While Chief Financial Officers are traditionally viewed as stewards and operators of corporate finance, a new age of global competition and digital innovation caused the role of the CFO to evolve, so that CFOs are increasingly viewed as strategists and catalysts for change. Increasingly, CFOs have gone from being the steady hand at the tiller to being the engine for change and innovation.
While ensuring stability and maintaining compliance may seem at odds with driving innovation and sparking change, many CFOs have embraced business process automation and digital transformation as a way to mitigate risk, while driving greater process visibility, efficiency and innovation.
Accelerating Operational Efficiency with BPA
CFOs have purview over financial planning and analysis, treasury, tax, and other finance operations. Efficiency, accuracy and reliability are key to fulfilling this mission of the finance in any organization.
Often, business process automation initiative are cost justified based on achieving greater operational efficiency, helping to support one of the most fundamental roles of a finance organization. Returns on investment derived from man hours saved on manual processes like data entry, transaction approvals and processing are easily achieved and well established for financial process automation, particularly for AP vendor invoice automation and sales order process automation.
That said, BPA projects are usually undertaken with a vision for achieving far greater goals - including delivering better insights and analysis that comes from more timely access to reliable data.
Ensuring Regulatory Compliance
CFOs work to protect the vital assets of the company, ensuring compliance with financial regulations, closing the books correctly, and communicating value and risk issues to investors and boards.
Regardless of the size of the organization or industry, regulatory compliance and risk mitigation remains high on the list of concerns for CFOs. The effort and energy that goes into maintaining, monitoring and mitigating compliance risks are huge. The pay-off can’t always be quantified as easily as achieving greater operational efficiency.
In the CFO’s role as steward, process automation delivers instant process auditability through automated process monitoring and reporting. While operational efficiency gains from process automation deliver predictable, measurable returns, mitigating potentially catastrophic losses from fraud or compliance-related penalties can result in immeasurable gains that can mean the different between success or failure for any firm.
Igniting Business Transformation
Financial operations often present one of the best business cases for process automation, resulting in innovations that can be applied to other departments and functions within an organization. In this way, CFOs can stimulate and drive change in finance and throughout the enterprise.
Using the power of their purse strings, CFOs can selectively drive business improvement initiatives such as improved enterprise cost reduction, procurement, pricing execution, and other process improvements and innovations that add value to the company.
As a result, finance can go from being viewed as a cost center to being the torch-bearer for innovation that other departments can turn to inspiration and real-life experience in innovation.

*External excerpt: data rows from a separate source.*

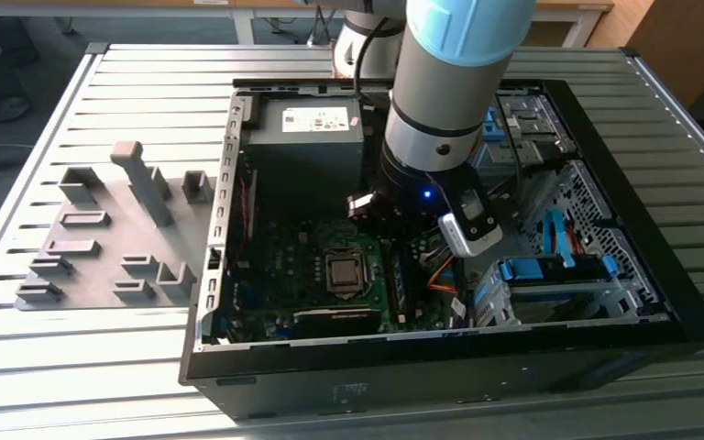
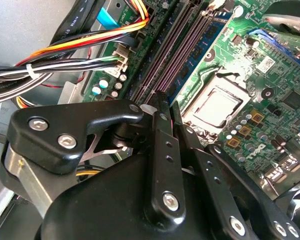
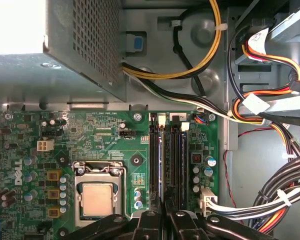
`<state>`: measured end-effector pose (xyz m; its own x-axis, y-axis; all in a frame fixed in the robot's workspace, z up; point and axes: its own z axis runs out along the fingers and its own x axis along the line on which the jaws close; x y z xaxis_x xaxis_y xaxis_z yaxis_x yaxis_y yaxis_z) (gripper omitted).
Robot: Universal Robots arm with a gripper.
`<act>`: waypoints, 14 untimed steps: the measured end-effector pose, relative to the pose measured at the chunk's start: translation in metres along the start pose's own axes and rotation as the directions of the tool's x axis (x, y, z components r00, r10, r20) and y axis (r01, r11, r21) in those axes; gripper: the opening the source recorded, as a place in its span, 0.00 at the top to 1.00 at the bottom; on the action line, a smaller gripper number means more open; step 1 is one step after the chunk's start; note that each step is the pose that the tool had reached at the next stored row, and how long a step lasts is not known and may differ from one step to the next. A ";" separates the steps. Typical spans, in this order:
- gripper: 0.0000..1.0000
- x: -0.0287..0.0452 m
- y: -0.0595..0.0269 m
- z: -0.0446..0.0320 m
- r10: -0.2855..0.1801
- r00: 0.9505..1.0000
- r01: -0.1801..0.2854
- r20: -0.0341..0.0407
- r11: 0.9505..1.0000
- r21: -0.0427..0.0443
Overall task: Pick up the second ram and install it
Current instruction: 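Insert the second ram into the second slot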
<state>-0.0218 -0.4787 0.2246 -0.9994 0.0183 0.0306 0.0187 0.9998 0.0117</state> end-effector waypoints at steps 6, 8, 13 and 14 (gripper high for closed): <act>0.86 -0.0015 -0.0003 0.0000 0.001 1.000 -0.001 0.000 1.000 0.000; 0.86 -0.0024 -0.0008 0.0000 0.006 1.000 -0.006 -0.001 1.000 0.000; 0.86 -0.0036 -0.0015 0.0016 0.018 1.000 -0.018 -0.001 1.000 -0.001; 0.86 -0.0036 -0.0017 0.0020 0.022 1.000 -0.022 -0.001 1.000 -0.001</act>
<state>-0.0183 -0.4804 0.2225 -0.9987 0.0402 0.0316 0.0406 0.9991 0.0118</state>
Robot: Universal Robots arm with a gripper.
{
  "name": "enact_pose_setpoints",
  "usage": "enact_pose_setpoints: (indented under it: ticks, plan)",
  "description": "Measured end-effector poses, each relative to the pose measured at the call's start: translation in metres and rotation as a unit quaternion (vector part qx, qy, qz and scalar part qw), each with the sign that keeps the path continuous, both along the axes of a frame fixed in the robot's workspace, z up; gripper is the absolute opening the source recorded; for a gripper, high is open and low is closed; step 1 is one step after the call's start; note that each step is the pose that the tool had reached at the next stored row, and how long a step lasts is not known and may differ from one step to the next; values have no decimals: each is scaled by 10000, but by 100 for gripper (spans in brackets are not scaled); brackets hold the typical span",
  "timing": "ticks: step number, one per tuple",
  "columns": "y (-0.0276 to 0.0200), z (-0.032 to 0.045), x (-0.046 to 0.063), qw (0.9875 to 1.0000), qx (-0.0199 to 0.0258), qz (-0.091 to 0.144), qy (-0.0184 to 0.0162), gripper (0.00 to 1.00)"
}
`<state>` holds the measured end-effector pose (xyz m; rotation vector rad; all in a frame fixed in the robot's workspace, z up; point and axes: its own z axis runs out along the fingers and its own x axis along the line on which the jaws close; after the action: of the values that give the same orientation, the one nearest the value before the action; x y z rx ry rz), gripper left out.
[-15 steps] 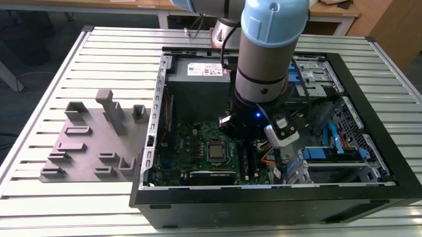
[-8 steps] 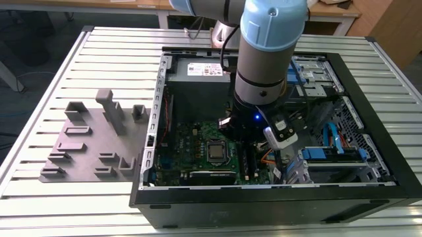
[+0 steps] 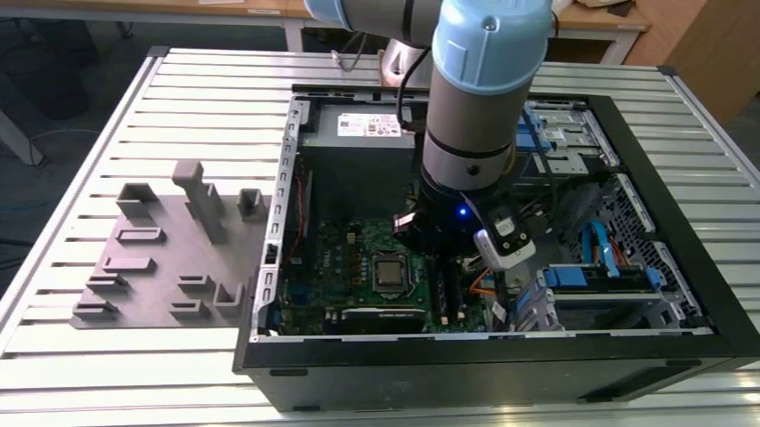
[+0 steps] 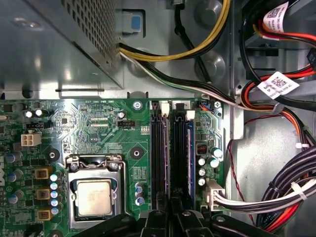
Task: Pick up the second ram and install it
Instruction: 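Insert the second ram into the second slot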
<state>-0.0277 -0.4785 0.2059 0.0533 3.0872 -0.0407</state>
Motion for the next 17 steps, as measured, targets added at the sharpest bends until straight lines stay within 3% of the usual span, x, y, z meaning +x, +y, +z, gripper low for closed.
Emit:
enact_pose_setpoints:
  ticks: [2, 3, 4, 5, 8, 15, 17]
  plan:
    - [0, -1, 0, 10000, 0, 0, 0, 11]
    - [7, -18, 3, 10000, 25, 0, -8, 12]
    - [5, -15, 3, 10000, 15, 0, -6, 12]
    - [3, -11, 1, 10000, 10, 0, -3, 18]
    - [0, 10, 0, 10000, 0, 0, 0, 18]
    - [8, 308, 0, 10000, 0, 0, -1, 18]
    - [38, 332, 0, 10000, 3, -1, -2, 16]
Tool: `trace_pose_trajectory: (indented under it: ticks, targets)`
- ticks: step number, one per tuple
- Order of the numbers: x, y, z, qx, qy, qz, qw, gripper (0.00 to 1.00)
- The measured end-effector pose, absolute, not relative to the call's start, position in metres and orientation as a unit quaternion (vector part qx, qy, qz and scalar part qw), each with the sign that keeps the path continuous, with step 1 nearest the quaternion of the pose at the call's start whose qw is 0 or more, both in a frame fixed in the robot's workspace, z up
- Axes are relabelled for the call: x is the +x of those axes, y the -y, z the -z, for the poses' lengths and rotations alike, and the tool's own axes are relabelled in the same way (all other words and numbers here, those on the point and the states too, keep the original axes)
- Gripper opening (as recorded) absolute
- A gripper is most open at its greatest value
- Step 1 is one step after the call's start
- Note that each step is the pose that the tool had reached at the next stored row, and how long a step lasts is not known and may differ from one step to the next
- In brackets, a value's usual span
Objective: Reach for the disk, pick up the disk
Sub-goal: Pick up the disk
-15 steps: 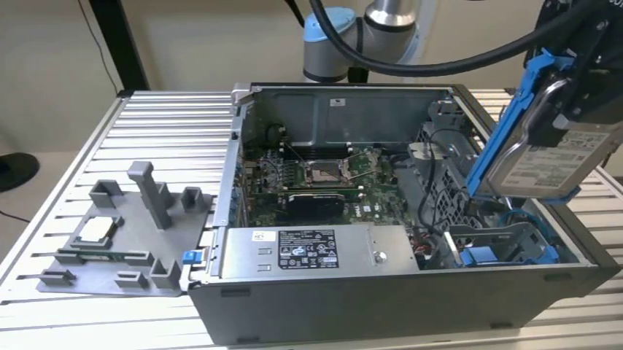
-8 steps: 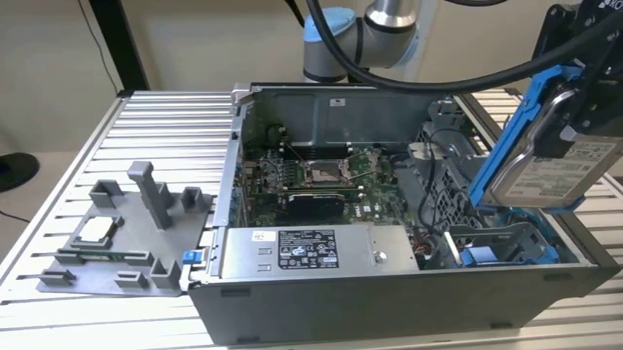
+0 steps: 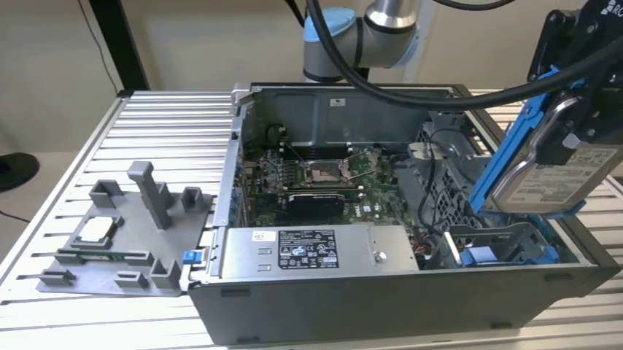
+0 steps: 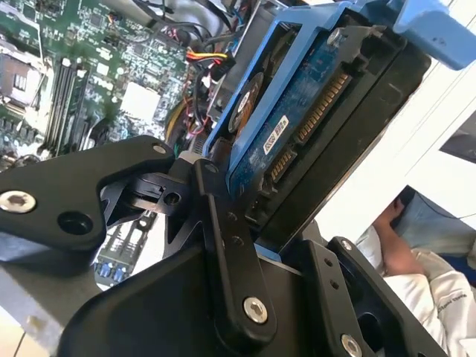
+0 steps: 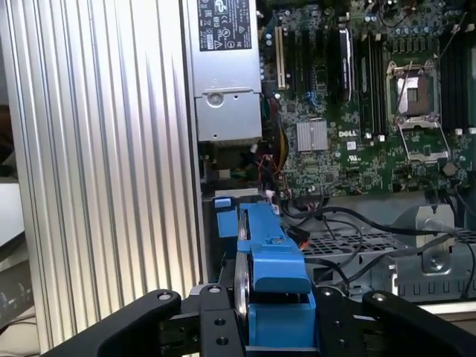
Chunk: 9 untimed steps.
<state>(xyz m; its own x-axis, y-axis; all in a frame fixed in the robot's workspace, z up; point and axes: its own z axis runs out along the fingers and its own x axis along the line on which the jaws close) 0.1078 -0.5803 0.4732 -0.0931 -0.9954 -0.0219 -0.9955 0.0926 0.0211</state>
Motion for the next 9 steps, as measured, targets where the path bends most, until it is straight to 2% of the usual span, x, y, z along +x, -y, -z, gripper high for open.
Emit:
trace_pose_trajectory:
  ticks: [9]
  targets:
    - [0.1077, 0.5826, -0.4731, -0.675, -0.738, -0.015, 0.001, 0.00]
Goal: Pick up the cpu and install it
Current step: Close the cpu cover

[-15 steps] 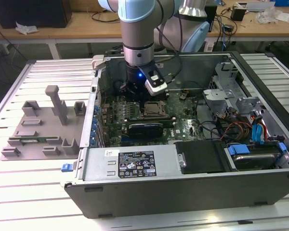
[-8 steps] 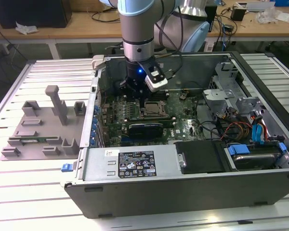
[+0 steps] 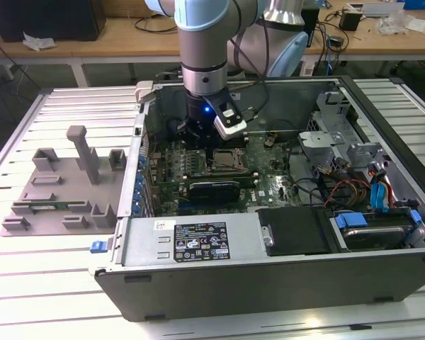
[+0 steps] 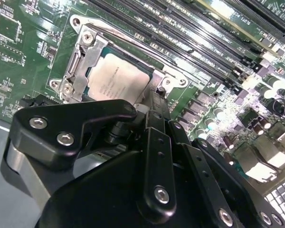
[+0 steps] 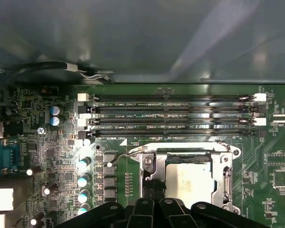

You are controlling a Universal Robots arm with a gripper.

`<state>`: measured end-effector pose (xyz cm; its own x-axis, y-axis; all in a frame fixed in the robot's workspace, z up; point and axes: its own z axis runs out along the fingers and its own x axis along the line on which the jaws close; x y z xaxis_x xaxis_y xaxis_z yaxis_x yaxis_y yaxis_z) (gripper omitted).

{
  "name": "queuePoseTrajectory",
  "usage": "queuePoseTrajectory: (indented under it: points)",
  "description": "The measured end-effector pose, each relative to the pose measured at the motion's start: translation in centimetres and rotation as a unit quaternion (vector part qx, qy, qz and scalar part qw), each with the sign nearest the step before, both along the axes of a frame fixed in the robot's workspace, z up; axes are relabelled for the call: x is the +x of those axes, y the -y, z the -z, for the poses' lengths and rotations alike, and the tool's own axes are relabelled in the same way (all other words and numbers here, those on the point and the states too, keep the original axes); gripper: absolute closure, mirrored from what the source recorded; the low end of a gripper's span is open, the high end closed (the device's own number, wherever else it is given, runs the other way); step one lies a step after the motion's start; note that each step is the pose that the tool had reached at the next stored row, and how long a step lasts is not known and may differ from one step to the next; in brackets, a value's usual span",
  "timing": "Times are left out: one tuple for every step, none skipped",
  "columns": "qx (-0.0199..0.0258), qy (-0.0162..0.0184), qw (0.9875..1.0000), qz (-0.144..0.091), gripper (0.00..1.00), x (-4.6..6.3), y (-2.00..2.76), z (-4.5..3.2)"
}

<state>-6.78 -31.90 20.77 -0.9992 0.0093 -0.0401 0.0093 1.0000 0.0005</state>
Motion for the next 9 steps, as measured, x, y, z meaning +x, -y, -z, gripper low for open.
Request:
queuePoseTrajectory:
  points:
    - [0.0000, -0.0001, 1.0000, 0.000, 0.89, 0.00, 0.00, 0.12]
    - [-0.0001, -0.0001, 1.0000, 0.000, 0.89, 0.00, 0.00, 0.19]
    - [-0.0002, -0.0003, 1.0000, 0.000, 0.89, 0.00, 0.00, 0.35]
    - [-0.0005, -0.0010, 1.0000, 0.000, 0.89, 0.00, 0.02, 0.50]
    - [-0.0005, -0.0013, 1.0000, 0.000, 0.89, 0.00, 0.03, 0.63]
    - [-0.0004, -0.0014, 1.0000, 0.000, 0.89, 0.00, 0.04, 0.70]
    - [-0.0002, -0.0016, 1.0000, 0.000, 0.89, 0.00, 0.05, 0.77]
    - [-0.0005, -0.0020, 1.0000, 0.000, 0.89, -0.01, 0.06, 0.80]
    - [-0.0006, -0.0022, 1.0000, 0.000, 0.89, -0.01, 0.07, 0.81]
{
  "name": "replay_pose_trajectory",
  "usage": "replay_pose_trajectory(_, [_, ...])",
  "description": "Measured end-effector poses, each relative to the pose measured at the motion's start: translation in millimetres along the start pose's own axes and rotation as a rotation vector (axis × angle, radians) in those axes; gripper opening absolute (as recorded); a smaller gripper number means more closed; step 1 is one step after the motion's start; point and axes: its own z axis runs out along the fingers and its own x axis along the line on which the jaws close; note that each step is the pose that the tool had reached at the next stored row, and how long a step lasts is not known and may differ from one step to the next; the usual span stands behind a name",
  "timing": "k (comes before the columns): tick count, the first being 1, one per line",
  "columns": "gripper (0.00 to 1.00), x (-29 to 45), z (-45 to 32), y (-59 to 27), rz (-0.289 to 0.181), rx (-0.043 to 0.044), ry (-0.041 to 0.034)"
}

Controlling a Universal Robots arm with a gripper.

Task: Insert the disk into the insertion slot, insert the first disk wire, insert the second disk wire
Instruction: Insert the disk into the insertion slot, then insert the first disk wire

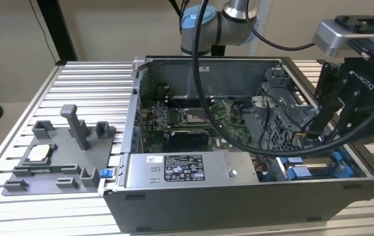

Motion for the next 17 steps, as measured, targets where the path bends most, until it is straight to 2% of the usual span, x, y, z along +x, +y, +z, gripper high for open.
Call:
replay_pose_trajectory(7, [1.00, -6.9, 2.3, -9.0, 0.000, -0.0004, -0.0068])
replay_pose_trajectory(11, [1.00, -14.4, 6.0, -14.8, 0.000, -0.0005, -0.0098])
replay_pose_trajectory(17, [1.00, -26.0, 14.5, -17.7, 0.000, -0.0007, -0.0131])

CFOs take a seat at the strategy planning table and help influence the future direction of the company. They are vital in providing financial leadership and aligning business and finance strategy to grow the business. In addition to M&A and capital market financing strategies, they can play an integral role in supporting other long-term investments of the company.
When organizations embrace business process automation throughout the enterprise, they have a broader and deeper understanding of their own operations and become far more agile when analyzing and predicting new opportunities or anticipating risks.
CFOs who are depended upon to help drive corporate strategy can leverage the benefits of business process automation to deliver more timely, accurate data that provides deeper insights and an even greater ability to drive greater efficiency and target new opportunities.
One example is sales order processing. While sales order processing initiatives are often measured based on their ability to optimize days says outstanding, most firms are motivated to automate document handling and data entry for sales orders with intelligent capture technology to quickly gather line item details for customer orders so they can analyze buying trends and customer behavior.